**Your assignment:** Exactly the lines from the one containing "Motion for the" through the end of the listing should be written out, both ends included, and nothing more.

▬▬▬▬▬▬▬▬▬▬

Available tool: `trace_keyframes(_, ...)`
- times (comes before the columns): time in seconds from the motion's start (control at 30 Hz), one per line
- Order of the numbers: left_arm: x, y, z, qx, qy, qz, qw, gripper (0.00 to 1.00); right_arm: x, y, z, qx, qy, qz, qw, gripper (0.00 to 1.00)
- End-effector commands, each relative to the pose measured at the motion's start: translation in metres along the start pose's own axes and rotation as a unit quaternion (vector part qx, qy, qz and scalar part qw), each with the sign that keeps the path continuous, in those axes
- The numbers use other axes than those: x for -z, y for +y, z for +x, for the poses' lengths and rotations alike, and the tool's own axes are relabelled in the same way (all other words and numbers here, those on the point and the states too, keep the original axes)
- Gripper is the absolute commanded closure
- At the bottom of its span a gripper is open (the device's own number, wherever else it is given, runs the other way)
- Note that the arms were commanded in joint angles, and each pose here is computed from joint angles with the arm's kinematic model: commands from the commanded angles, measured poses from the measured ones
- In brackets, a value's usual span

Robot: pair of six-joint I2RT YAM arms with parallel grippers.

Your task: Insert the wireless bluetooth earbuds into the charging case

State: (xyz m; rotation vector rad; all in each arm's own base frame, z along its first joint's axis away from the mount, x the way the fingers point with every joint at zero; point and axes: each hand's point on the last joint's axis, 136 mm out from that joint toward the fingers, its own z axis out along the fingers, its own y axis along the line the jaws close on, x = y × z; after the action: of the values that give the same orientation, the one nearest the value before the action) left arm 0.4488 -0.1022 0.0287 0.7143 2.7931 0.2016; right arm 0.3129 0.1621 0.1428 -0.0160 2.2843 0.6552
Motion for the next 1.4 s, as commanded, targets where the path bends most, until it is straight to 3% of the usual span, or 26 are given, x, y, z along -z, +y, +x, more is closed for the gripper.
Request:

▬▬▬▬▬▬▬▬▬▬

**Output for this exercise:**
Motion for the next 1.4 s, as commanded, targets where the path bends most, until it is straight to 3% of the usual span, or 26 are given, x, y, z along -z, +y, +x, more is closed for the gripper.
Request:

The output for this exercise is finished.